__Aim of the task__
Search the listing for the word "carrier" and copy every line where it turns up.

__Materials provided__
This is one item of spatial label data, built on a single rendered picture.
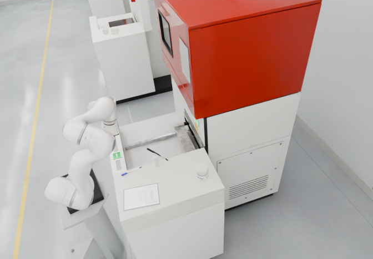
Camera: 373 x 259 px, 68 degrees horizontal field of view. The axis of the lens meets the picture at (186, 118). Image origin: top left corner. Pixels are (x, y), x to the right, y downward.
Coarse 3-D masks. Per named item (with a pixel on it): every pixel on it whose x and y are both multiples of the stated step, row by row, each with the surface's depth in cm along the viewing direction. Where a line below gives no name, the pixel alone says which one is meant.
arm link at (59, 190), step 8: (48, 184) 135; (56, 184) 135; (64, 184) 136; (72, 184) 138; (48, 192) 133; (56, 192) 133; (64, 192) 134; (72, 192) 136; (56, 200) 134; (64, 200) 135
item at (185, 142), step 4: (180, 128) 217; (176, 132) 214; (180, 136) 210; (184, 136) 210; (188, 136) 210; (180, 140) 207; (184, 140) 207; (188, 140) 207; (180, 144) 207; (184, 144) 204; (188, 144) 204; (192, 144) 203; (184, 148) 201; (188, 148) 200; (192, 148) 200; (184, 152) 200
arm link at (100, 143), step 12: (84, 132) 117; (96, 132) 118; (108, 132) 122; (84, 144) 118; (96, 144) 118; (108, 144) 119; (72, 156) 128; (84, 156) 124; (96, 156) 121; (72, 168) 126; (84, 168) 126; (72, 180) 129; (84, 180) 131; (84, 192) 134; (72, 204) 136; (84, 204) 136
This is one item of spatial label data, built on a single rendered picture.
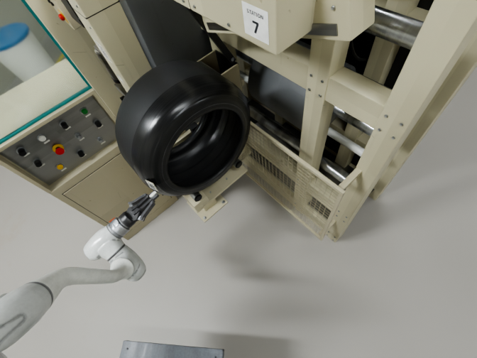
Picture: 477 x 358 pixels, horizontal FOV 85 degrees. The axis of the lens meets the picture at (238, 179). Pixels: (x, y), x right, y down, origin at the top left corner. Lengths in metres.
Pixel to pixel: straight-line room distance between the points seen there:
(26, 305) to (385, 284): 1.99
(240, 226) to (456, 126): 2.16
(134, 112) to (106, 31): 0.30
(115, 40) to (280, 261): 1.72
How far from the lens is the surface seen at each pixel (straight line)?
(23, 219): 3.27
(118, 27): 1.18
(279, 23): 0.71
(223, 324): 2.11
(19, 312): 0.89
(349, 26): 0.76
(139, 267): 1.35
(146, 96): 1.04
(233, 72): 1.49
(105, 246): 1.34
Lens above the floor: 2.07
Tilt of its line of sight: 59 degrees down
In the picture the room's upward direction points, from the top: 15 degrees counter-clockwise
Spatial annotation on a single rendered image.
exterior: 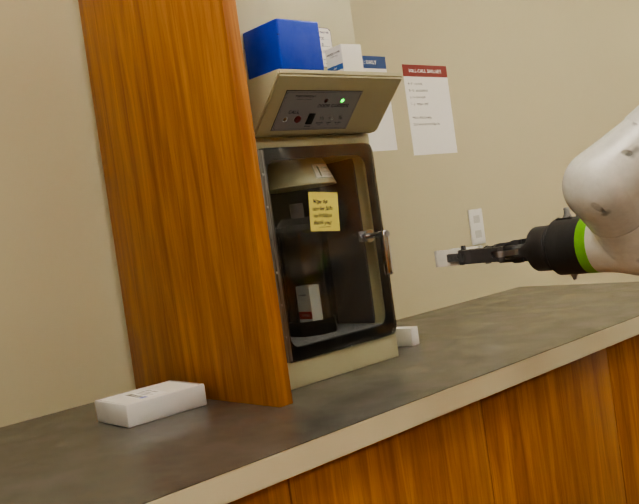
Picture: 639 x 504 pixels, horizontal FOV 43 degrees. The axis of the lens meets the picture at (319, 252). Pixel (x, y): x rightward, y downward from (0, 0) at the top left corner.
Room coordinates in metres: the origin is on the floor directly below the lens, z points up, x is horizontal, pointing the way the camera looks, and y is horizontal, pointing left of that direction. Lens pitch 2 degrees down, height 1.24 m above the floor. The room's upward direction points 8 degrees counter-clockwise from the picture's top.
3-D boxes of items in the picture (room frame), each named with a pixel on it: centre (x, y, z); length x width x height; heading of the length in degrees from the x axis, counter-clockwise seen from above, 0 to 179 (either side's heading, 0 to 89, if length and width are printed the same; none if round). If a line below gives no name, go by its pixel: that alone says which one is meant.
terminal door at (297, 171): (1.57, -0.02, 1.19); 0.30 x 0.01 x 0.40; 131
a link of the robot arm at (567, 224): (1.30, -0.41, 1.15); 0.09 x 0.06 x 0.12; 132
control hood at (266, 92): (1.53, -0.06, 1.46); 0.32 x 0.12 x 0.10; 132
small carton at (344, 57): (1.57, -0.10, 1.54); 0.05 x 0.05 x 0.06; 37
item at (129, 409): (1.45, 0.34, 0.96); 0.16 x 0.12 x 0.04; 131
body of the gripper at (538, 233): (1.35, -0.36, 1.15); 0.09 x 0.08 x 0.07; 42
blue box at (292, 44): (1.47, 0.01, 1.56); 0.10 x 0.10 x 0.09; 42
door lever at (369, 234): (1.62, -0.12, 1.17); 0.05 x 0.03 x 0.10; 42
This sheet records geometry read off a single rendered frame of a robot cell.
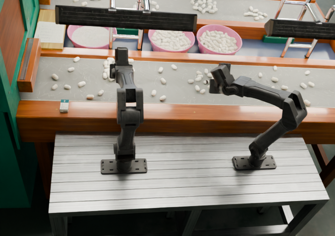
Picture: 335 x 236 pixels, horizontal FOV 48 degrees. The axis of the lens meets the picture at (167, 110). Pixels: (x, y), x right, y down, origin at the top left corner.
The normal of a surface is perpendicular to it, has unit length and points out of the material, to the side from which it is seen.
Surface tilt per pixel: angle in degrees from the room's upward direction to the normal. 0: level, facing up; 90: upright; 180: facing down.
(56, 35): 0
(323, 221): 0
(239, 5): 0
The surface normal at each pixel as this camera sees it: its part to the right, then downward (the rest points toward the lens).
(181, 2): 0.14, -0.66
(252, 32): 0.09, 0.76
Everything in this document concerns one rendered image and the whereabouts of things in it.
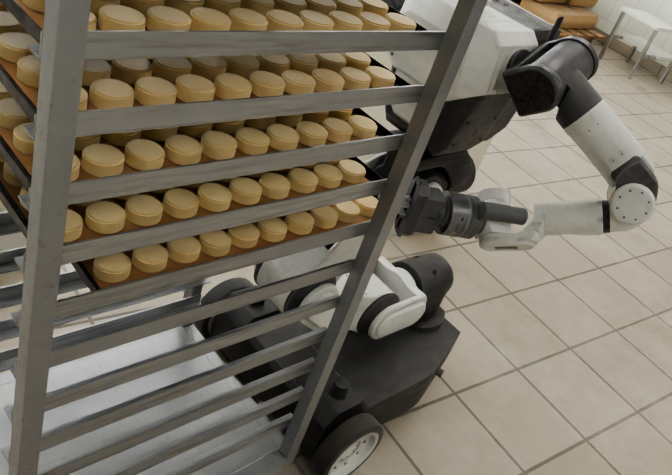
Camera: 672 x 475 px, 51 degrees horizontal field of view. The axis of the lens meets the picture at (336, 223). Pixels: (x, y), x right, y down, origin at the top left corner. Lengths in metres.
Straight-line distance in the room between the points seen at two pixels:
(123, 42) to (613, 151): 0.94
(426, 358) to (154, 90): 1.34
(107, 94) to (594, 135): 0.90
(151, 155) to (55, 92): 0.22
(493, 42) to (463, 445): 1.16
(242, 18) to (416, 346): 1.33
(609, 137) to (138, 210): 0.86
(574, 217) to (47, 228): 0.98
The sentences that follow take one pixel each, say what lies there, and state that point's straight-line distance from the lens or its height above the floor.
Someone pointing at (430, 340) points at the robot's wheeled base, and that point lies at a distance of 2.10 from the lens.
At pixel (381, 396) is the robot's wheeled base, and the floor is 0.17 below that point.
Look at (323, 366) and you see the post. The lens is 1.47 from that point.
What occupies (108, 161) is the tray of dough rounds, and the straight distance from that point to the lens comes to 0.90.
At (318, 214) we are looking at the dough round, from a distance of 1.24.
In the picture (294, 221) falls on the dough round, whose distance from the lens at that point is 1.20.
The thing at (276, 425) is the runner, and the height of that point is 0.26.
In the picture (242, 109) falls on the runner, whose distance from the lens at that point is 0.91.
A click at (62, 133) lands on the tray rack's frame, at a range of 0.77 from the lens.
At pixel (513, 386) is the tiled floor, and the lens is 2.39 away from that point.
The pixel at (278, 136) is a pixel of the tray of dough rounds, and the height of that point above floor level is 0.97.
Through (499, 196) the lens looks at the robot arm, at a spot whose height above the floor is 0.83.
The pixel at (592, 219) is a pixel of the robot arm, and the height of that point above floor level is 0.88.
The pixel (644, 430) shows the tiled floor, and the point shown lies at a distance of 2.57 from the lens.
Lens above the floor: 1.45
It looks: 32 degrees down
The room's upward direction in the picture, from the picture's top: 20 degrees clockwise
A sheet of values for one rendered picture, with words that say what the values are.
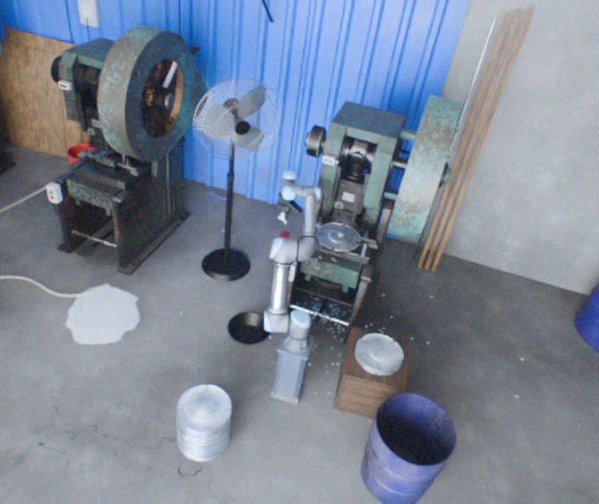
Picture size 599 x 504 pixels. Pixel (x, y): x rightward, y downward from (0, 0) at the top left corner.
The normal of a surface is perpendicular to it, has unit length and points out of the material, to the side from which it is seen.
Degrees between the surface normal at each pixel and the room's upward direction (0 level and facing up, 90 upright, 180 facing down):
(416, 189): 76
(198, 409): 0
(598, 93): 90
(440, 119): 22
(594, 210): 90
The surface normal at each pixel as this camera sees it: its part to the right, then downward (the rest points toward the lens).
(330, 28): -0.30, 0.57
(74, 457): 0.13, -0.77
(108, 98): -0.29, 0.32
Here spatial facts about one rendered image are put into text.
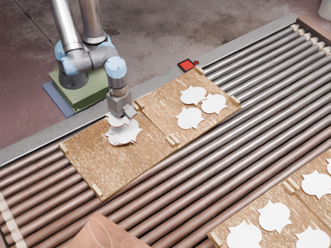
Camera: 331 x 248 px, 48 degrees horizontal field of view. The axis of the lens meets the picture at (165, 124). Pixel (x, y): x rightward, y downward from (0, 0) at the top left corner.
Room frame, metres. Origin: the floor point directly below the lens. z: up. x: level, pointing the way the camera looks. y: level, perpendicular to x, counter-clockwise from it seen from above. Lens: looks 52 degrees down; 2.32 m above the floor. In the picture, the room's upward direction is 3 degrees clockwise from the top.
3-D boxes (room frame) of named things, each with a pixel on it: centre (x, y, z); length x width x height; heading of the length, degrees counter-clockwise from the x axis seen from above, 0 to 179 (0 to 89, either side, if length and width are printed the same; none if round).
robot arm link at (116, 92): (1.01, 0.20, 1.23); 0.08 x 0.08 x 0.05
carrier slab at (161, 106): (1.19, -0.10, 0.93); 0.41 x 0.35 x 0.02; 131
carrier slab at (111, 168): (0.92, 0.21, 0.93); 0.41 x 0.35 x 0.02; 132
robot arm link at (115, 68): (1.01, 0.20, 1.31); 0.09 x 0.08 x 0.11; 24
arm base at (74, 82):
==
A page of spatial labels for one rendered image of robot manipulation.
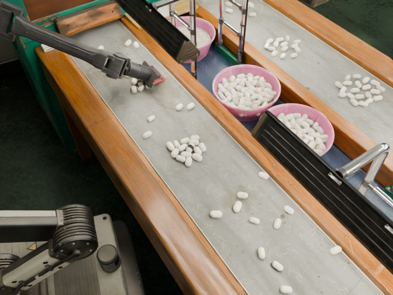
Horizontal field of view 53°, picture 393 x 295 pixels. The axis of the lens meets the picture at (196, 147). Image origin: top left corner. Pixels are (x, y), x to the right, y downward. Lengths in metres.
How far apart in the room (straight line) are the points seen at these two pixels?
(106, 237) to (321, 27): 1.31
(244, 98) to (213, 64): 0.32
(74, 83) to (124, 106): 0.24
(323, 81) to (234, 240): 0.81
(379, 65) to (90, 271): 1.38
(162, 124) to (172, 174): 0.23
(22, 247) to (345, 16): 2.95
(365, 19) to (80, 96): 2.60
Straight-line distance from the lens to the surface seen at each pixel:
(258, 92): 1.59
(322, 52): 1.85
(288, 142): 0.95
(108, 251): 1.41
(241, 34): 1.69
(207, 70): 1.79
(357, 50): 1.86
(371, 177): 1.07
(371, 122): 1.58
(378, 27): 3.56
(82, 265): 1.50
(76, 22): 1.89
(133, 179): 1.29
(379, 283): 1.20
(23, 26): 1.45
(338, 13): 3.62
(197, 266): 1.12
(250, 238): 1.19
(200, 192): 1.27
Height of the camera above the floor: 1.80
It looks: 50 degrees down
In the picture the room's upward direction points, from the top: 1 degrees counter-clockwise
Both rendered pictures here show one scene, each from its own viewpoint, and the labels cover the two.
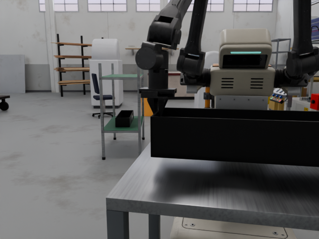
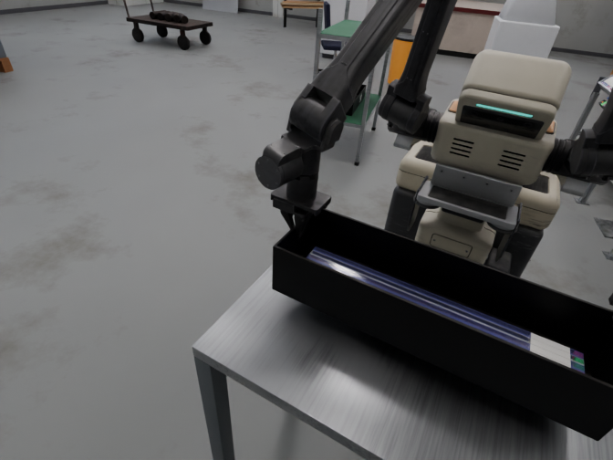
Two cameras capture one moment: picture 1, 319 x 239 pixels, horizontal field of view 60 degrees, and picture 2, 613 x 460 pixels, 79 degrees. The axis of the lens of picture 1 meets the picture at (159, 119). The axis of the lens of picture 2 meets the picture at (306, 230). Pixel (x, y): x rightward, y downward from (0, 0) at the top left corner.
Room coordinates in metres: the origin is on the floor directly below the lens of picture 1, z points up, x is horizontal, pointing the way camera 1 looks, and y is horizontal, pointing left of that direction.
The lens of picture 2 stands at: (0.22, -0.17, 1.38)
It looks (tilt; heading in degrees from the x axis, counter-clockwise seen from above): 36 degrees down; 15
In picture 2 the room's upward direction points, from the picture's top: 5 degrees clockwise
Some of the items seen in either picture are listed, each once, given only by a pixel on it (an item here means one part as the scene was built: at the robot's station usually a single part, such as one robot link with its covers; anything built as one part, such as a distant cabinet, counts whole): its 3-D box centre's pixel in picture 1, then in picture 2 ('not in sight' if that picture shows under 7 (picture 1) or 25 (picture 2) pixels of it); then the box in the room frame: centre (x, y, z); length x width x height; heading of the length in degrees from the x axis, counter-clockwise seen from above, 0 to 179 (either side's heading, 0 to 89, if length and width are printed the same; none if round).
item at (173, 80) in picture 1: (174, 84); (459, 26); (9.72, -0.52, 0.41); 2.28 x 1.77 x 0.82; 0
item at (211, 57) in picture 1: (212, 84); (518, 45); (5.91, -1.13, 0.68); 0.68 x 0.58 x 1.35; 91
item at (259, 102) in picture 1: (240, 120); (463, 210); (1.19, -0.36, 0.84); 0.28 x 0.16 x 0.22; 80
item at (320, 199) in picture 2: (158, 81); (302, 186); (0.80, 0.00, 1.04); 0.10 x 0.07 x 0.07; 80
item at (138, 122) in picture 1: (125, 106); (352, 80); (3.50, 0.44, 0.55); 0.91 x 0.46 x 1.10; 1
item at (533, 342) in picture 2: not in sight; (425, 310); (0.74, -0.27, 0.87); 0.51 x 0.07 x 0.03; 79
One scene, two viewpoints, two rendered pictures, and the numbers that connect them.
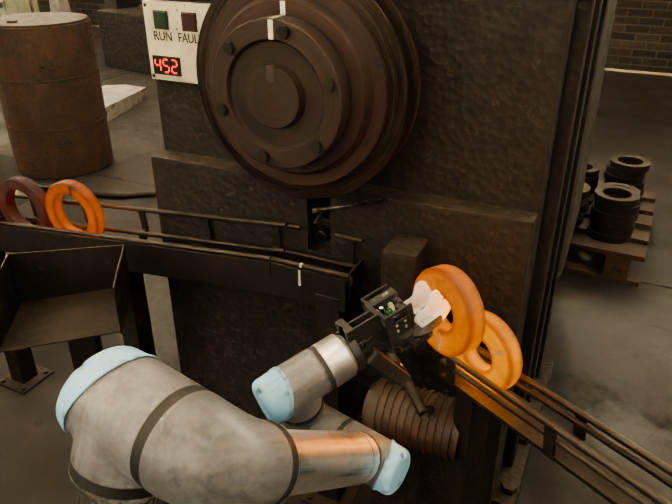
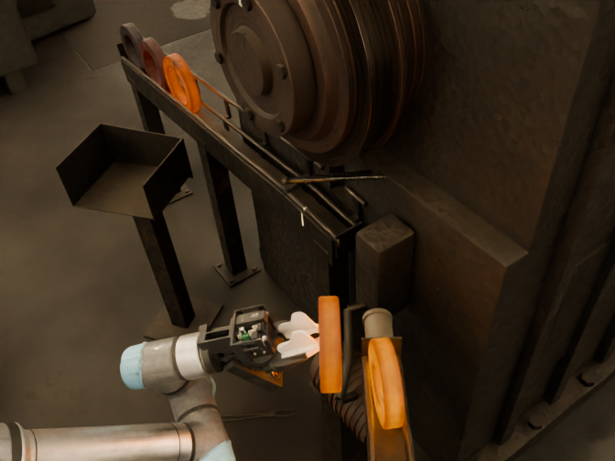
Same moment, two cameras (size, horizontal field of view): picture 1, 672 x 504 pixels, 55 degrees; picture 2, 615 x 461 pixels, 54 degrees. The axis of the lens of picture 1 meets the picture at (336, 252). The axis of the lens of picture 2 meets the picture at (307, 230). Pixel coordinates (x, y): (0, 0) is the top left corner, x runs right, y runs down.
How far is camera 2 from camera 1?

__The answer__
carrier slab at (161, 106): (1.19, -0.10, 0.93); 0.41 x 0.35 x 0.02; 131
carrier slab at (111, 168): (0.92, 0.21, 0.93); 0.41 x 0.35 x 0.02; 132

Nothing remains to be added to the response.